====== Task input

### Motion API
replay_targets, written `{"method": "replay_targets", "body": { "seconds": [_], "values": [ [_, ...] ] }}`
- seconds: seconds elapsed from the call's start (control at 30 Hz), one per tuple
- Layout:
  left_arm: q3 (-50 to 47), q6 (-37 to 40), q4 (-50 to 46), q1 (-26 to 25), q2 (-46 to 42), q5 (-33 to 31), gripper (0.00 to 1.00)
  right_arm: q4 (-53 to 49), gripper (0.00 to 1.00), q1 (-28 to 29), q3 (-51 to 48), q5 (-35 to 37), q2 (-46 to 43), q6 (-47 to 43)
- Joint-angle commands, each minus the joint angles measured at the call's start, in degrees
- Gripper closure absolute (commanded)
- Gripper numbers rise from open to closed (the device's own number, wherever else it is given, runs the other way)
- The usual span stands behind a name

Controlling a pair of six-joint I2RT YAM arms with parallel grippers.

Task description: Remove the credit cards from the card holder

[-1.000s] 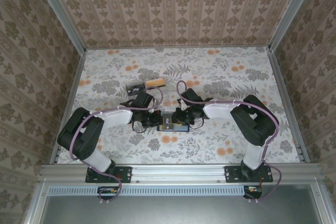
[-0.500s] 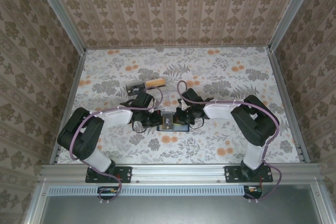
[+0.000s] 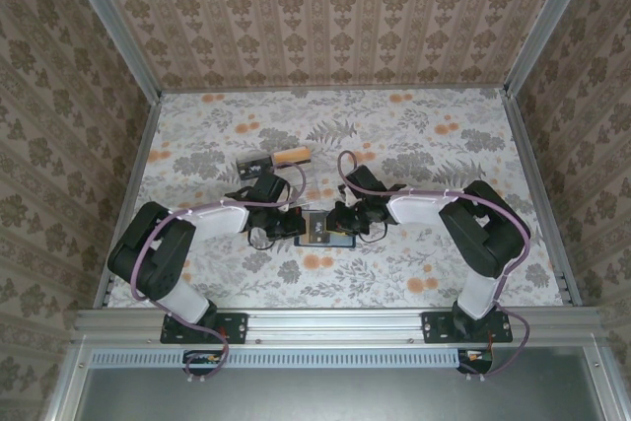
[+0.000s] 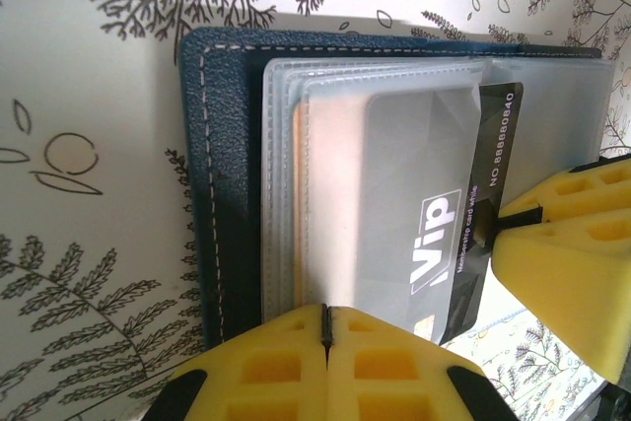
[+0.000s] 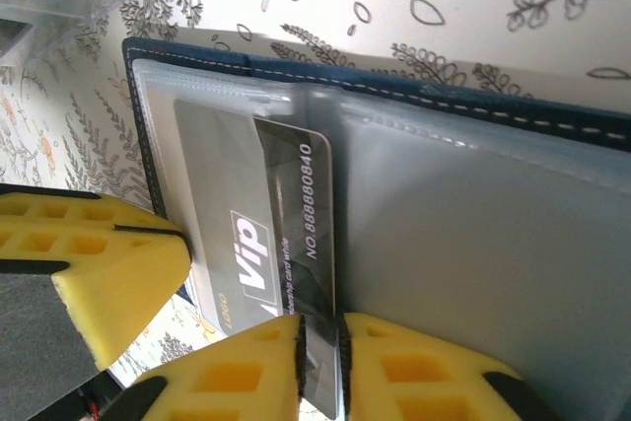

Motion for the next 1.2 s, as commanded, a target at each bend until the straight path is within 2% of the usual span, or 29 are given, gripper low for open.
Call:
{"method": "replay_targets", "body": {
  "seconds": [0.0,0.2,0.4,1.0,1.1,1.17],
  "values": [
    [-0.7,1.3,-1.6,0.2,1.6,0.0,1.00,1.0,0.78,-0.2,-0.1,-0.9,1.2,0.3],
    [-0.5,1.2,-1.4,-0.1,1.6,0.3,1.00,1.6,0.80,-0.1,0.1,-1.3,2.6,0.5],
    [-0.2,1.5,-1.9,-0.1,1.8,0.2,1.00,0.5,0.97,-0.4,-0.5,-0.4,1.7,-0.2],
    [1.6,2.2,-4.2,0.4,-0.5,0.2,1.00,-4.2,1.00,-6.3,-8.0,-1.4,-12.6,-4.6],
    [2.3,1.3,-4.2,0.7,-2.8,0.5,0.89,-5.4,1.00,-7.0,-8.4,-1.8,-15.6,-5.3],
    [2.8,0.2,-3.6,1.0,-4.7,1.3,0.73,-5.8,1.00,-7.4,-8.4,-2.0,-17.7,-5.5]
  ]
}}
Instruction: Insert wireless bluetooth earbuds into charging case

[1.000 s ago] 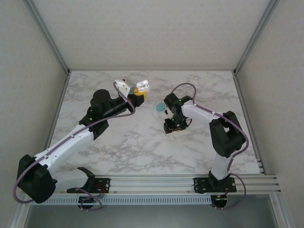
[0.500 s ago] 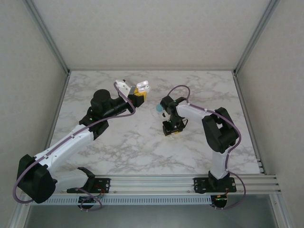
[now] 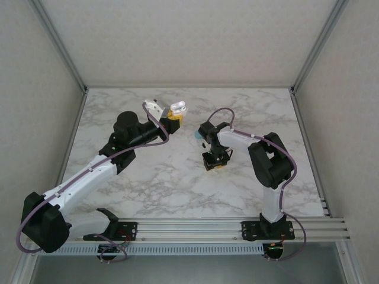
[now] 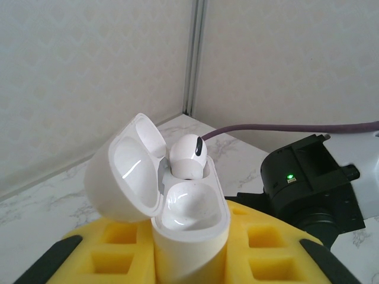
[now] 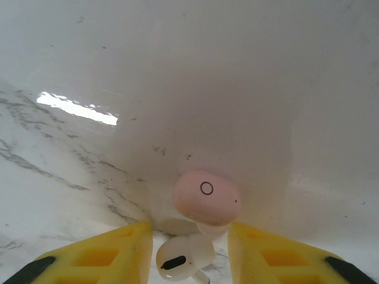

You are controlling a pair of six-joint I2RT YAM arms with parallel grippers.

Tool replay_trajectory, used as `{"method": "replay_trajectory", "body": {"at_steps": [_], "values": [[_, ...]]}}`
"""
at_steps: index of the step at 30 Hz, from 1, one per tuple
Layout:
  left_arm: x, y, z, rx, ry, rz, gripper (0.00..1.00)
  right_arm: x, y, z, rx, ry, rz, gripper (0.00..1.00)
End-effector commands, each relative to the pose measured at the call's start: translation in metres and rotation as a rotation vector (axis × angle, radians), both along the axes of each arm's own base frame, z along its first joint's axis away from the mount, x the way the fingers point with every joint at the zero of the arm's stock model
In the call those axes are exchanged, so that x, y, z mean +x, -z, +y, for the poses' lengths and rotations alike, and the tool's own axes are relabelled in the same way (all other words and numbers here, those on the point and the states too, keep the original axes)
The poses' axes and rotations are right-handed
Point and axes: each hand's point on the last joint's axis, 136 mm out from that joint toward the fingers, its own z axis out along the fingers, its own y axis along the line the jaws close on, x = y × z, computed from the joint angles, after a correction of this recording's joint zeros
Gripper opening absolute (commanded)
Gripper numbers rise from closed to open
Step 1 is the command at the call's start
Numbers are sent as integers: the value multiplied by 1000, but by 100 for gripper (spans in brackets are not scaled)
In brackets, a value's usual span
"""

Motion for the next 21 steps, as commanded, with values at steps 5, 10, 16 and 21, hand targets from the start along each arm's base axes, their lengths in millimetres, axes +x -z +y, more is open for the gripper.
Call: {"method": "replay_trajectory", "body": {"at_steps": [5,10,16,21], "values": [[-2,-12,-2,-9,11,-28,2,-6,9,-4,-49,-23,13,36],[-2,-13,-1,-8,10,-29,2,-9,9,-5,-55,-14,20,31],[-1,-12,-2,-7,9,-26,2,-10,-4,-4,-40,11,0,29],[0,-10,-2,-2,9,-20,3,-8,-25,-2,-1,47,-47,29]]}}
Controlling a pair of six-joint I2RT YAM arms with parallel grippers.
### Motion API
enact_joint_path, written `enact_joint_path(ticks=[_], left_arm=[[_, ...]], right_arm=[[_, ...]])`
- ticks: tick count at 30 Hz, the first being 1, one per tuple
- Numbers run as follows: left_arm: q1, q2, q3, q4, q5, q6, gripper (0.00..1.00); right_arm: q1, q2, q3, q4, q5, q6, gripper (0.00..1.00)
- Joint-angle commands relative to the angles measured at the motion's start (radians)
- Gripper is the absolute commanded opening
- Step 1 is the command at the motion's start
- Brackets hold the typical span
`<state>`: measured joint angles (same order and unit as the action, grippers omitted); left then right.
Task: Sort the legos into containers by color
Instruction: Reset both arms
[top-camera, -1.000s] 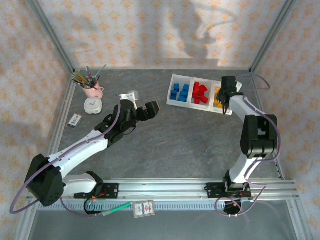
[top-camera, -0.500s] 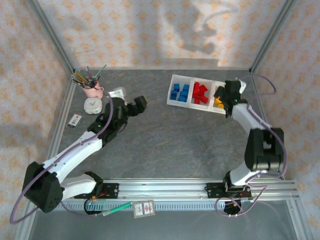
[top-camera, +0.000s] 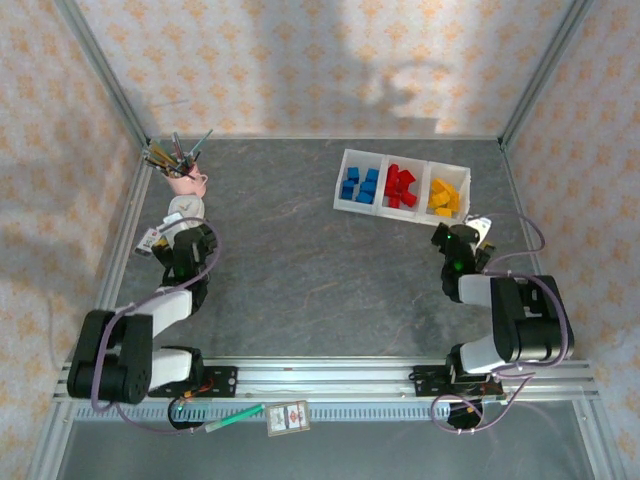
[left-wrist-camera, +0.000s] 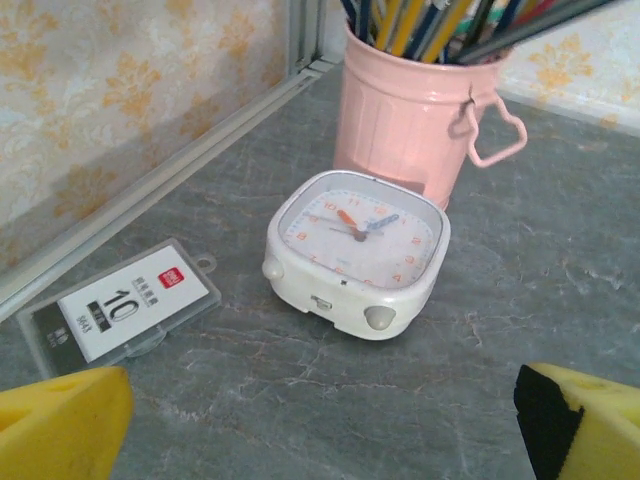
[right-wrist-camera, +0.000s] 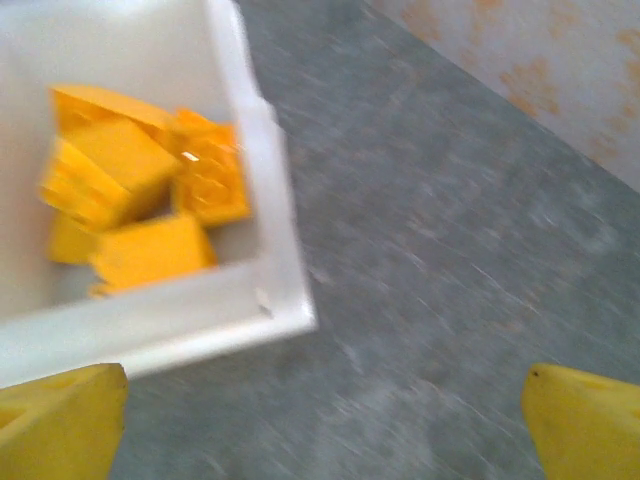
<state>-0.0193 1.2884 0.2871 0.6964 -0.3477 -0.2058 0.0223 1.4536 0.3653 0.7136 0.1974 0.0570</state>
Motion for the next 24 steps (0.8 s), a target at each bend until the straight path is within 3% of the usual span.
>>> enact_joint_path(ticks=[1, 5, 6, 8, 10, 24], left_arm=[[0.005, 0.096, -0.096, 0.523, 0.074, 0.126, 0.99], [0.010, 0.274, -0.124, 0.779, 0.195, 0.174, 0.99], [0.010, 0.248, -0.122, 0.739, 0.208, 0.172, 0.99], [0.010, 0.228, -0.096, 0.634, 0.194, 0.158, 0.99], [0.010, 0.252, -0.089, 0.670, 0.179, 0.164, 0.99], [0.009, 0.247, -0.083, 0.644, 0.187, 0.165, 0.99]], right_arm=[[0.005, 0.024, -0.019, 0.285, -0.144, -0.068, 1.00], [0.025, 0.059, -0.141, 0.507, -0.199, -0.118, 1.00], [0.027, 0.086, -0.158, 0.598, -0.189, -0.114, 1.00], [0.017, 0.060, -0.117, 0.472, -0.182, -0.095, 1.00], [0.014, 0.072, -0.142, 0.547, -0.188, -0.097, 1.00], [0.013, 0.065, -0.126, 0.502, -0.202, -0.100, 1.00]])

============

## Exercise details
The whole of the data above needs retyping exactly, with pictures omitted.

## Answer below
### Motion API
replay_targets, written `{"method": "replay_targets", "body": { "seconds": [_], "values": [ [_, ...] ] }}`
- seconds: seconds elapsed from the call's start (control at 30 Hz), one per tuple
- Layout:
  left_arm: q3 (-50 to 47), q6 (-37 to 40), q4 (-50 to 46), q1 (-26 to 25), q2 (-46 to 42), q5 (-33 to 31), gripper (0.00 to 1.00)
  right_arm: q4 (-53 to 49), gripper (0.00 to 1.00), q1 (-28 to 29), q3 (-51 to 48), q5 (-35 to 37), q2 (-46 to 43), q6 (-47 to 43)
- Joint-angle commands, each minus the joint angles measured at the call's start, in degrees
- Gripper closure absolute (commanded)
- Gripper numbers rise from open to closed (the device's own number, wherever else it is given, runs the other way)
- The usual span stands behind a name

Controlling a pair of six-joint I2RT YAM arms with parallel grippers.

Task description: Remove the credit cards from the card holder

[-1.000s] 
[-0.500s] 
[+0.000s] 
[+0.000s] 
[+0.000s] 

Motion for the next 1.2 s, as commanded, a target at each bend until the straight path is within 2% of the usual span, or 29 are given, gripper low for open.
Call:
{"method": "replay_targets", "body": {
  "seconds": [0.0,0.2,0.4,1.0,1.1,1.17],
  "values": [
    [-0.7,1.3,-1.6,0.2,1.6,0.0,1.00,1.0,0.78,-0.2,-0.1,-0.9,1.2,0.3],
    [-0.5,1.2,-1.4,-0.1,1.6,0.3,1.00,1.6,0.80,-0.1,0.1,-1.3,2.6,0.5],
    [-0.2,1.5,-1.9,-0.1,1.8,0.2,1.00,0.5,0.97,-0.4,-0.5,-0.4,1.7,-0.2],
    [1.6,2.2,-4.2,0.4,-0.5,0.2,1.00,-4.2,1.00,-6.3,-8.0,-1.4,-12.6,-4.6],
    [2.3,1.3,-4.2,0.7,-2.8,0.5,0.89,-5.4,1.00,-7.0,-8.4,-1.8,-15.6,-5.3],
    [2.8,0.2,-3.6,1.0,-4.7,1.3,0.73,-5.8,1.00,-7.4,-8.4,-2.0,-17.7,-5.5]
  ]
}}
Instruction: Insert wireless bluetooth earbuds into charging case

[1.000 s ago] 
[0.500 s ago] 
[now] 
[now] 
[now] 

You are controlling a pair of six-joint I2RT YAM arms with parallel grippers.

Tool replay_trajectory, used as `{"method": "replay_trajectory", "body": {"at_steps": [_], "values": [[_, ...]]}}`
"""
at_steps: index of the step at 30 Hz, from 1, one per tuple
Layout:
  left_arm: x, y, z, rx, ry, rz, gripper (0.00..1.00)
  right_arm: x, y, z, rx, ry, rz, gripper (0.00..1.00)
End-effector commands, each relative to the pose measured at the call's start: translation in metres and rotation as a rotation vector (axis × angle, radians), both along the axes of each arm's own base frame, z along its first joint's axis away from the mount, x the way the fingers point with every joint at the zero of the arm's stock model
In the call those axes are exchanged, so that x, y, z mean +x, -z, +y, for the poses' lengths and rotations alike, and the tool's own axes are relabelled in the same way (all other words and numbers here, those on the point and the states too, keep the original axes)
The poses' axes and rotations are right-handed
Point and axes: each hand's point on the last joint's axis, 136 mm out from that joint toward the fingers, its own z axis out along the fingers, its own y axis along the line the jaws close on, x = y × z, computed from the joint angles, after a correction of this recording's joint zeros
Gripper opening absolute (commanded)
Gripper numbers rise from closed to open
Step 1 is the command at the call's start
Numbers are sent as integers: the value multiplied by 1000, but by 100 for gripper (spans in brackets are not scaled)
In brackets, a value's usual span
"""

Motion for the next 21 steps, as commanded, with values at steps 5, 10, 16 and 21, hand targets from the start along each arm's base axes, their lengths in millimetres, axes +x -z +y, more is open for the gripper.
Call: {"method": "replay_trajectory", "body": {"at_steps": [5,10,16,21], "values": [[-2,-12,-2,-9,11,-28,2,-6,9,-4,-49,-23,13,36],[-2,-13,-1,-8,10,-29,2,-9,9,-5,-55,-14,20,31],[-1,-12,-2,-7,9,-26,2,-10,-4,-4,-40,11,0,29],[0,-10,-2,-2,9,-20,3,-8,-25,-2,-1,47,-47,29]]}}
Controlling a pair of six-joint I2RT YAM arms with parallel grippers.
### Motion API
enact_joint_path, written `enact_joint_path(ticks=[_], left_arm=[[_, ...]], right_arm=[[_, ...]])`
- ticks: tick count at 30 Hz, the first being 1, one per tuple
- Numbers run as follows: left_arm: q1, q2, q3, q4, q5, q6, gripper (0.00..1.00); right_arm: q1, q2, q3, q4, q5, q6, gripper (0.00..1.00)
- Joint-angle commands relative to the angles measured at the motion's start (radians)
- Gripper is the absolute commanded opening
- Step 1 is the command at the motion's start
- Brackets hold the typical span
`<state>`: measured joint angles (same order and unit as the action, grippers omitted); left then right.
Task: Sort the legos into containers by color
Instruction: Reset both arms
[top-camera, -1.000s] 
[top-camera, -0.500s] 
[top-camera, +0.000s] 
[left-wrist-camera, +0.000s] 
[right-wrist-camera, +0.000s] 
<state>-0.0193 1.2884 0.2871 0.6964 -0.3477 -0.2058 0.0223 1.4536 0.3653 0.7136 0.1974 0.0570</state>
Motion for the next 24 steps (0.8 s), a target at each bend until the straight path is within 3% of the usual span.
>>> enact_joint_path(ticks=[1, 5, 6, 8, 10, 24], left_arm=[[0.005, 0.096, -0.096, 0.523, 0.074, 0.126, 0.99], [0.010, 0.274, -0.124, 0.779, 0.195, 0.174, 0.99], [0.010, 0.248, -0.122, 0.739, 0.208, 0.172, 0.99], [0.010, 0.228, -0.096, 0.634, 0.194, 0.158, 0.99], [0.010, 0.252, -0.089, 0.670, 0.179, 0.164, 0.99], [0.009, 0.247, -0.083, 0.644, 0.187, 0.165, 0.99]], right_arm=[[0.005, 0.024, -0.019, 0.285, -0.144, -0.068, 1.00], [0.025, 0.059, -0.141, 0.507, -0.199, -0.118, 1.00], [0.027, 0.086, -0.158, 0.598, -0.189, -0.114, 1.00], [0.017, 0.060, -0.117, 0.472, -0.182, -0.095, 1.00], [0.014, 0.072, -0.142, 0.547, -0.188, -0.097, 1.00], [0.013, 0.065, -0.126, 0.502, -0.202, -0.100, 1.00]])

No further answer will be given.